Even as we sat in the courtroom haggling over motions, the defense case was being constructed by our investigators. Under military procedure, in contrast to the procedure at superior court, we had been provided not only with the names and addresses of all government witnesses but also with copies of statements they had given to the authorities. Our investigators interviewed all those witnesses and all the people that those people mentioned. We learned what all the witnesses’ testimony would be. And it almost doesn’t matter what they’re going to testify to, as long as you know what it is. All news is good news: Sales had said Croft was going to kill him? Fine—that’s a good reason for Sales to have been carrying a gun. Everybody knows Croft beat his wife? Great—we’ll have Croft “voluntarily” confess to that on the stand—it will show how honest he is. Facts are like atoms. Many different things can be constructed from the same facts.

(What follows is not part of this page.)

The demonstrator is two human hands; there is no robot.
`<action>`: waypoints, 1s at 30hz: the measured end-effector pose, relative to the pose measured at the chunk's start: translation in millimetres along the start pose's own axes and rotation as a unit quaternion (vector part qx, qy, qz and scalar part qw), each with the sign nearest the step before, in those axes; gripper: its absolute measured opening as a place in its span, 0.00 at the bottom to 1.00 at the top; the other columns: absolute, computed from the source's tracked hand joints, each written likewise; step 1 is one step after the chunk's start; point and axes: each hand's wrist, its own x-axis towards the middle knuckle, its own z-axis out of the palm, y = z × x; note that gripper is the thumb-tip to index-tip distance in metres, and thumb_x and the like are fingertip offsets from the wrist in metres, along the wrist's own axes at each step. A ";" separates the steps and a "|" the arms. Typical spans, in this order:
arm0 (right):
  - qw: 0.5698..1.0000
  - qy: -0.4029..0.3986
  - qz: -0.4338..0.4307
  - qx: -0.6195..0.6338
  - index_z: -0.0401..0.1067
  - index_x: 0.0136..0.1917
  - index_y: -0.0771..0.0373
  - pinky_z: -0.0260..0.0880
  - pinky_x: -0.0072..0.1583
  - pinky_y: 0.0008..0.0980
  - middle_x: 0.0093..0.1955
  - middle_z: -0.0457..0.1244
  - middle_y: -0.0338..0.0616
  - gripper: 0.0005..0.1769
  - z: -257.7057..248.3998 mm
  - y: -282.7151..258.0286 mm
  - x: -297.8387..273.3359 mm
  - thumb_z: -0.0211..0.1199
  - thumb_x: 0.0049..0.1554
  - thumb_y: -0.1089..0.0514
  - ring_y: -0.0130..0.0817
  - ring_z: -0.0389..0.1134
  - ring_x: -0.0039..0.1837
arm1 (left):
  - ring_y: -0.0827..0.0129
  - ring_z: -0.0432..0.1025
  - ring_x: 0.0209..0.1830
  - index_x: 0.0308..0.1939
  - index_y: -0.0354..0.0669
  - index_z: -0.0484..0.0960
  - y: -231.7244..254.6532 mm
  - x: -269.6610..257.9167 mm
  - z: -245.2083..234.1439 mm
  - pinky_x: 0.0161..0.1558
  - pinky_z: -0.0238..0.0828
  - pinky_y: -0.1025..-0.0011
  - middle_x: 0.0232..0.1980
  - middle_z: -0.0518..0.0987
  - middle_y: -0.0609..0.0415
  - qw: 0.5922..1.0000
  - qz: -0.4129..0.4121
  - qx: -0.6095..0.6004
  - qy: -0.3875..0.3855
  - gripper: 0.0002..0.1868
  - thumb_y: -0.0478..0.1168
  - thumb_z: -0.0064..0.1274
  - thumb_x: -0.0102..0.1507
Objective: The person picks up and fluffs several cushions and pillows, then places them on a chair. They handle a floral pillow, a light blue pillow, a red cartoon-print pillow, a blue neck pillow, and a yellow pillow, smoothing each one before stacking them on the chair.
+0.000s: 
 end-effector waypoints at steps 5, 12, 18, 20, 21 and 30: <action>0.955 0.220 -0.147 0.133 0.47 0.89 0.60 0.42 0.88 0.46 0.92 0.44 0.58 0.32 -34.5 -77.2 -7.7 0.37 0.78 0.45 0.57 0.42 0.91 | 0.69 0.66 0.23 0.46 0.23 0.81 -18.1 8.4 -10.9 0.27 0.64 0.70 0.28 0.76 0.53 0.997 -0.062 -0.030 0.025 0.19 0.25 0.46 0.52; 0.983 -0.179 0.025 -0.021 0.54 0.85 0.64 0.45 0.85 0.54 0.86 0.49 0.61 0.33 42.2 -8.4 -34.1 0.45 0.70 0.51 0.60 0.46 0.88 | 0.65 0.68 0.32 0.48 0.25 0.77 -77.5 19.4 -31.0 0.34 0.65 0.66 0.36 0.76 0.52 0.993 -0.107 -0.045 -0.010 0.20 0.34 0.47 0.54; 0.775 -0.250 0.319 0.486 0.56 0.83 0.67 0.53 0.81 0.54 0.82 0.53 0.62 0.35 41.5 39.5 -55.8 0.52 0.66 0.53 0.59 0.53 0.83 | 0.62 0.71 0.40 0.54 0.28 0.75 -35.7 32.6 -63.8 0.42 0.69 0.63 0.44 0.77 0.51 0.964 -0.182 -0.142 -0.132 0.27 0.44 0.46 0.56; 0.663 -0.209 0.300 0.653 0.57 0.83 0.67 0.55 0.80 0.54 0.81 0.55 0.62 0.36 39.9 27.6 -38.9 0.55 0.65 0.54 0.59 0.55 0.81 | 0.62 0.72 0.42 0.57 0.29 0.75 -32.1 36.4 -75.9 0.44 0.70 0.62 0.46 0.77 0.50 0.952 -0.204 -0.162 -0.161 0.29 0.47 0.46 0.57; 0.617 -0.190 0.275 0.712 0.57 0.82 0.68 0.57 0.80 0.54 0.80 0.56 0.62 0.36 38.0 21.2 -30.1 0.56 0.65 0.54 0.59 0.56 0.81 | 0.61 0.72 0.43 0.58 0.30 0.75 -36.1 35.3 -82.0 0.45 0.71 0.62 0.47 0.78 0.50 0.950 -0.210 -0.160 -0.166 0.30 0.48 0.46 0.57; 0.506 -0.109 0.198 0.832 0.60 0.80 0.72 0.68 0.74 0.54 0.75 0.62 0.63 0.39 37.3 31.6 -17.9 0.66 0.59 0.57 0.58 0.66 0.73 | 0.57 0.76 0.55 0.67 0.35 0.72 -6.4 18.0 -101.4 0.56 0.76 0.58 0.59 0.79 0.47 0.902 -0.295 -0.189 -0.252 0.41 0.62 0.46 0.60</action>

As a matter of fact, some of what the witnesses had to say was splendid for our side. Investigator Bert Meyers brought back a gem of a signed statement from Staff Sergeant J. B. Jones, one of Croft’s co-workers who was also a friend of Sales’s. Jones recalled that, sometime back in September or October, Sales asked Jones to point out Croft to him.

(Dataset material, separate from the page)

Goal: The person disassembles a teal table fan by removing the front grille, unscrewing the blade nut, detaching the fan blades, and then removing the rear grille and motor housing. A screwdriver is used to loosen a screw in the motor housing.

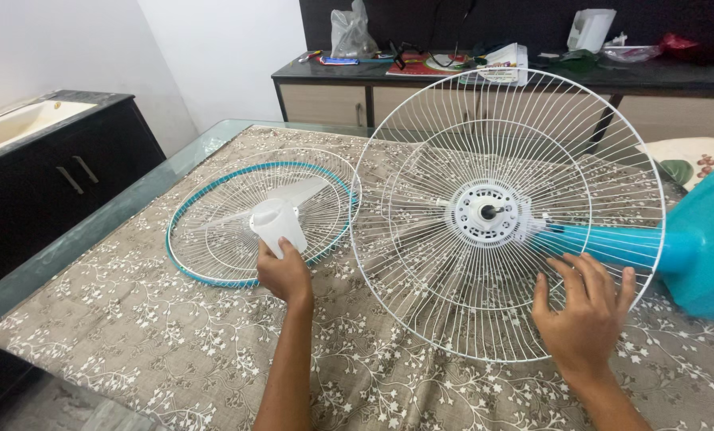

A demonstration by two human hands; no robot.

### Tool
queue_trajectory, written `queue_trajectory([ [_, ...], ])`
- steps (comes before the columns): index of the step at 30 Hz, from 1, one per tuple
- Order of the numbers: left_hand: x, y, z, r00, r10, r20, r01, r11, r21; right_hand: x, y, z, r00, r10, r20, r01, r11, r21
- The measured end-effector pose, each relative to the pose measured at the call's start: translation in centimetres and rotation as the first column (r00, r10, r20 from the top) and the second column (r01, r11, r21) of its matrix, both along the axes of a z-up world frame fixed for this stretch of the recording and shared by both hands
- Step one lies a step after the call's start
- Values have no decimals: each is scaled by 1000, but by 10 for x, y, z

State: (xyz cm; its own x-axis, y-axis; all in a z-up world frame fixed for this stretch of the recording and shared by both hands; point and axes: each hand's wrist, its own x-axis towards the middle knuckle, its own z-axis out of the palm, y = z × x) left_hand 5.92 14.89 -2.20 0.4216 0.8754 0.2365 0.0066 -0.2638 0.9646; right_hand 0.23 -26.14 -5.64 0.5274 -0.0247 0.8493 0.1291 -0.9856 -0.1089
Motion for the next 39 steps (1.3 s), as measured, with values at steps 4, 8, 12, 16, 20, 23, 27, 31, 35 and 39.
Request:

“I asked him why he wanted to see Croft,” Jones said. “He said he just wanted to know who he was. I asked him, ‘What you doing, messing around with his wife or something?’ He just started smiling, chuckling. He said, ‘You know what happens if you don’t take care of your homework.’”
Nice guy, right? Sleazo. It got even better: “A couple of times after this incident, I mentioned this woman to Sales, and what her husband might do, and he said, ‘I ain’t worried about nothing. I keep my piece [gun] on me.’ Irwin Sales always bragged about his piece. He said he owned a .38 and a .357 Magnum.”
Jones’s testimony would support the defense theory that Sales died by his own gun. Equally important, the picture he’d paint of Sales would help make the jury want to believe it.
Meanwhile, investigator Amanda Perwin, a student intern from Wellesley College, was getting a million-dollar signed statement from Sales’s supervisor, Technical Sergeant Ken Yates. Perwin felt slightly queasy about the enterprise in which she was engaged, but she believed in hard work—that was the main thing—and she did her job well.
Yates was loath to speak ill of Sales in particular, or the dead in general, and had a profound aversion to involvement in legal proceedings or anything else that he could more readily imagine doing him harm than good. Yet Amanda got him to sign this:
Irwin Sales was a lady’s man. To be frank with you, he used women. He saw them as just a piece of ass, and he’d do anything to get inside their pants. He had a lot of girlfriends, and he told everybody about them, and he’d tell you all the details. He’d tell me about it, he’d tell you about it, he’d tell the guy in the hallway about it. I mean, the bad thing about it is that if he went to bed with you tonight, tomorrow morning, everybody would know about it.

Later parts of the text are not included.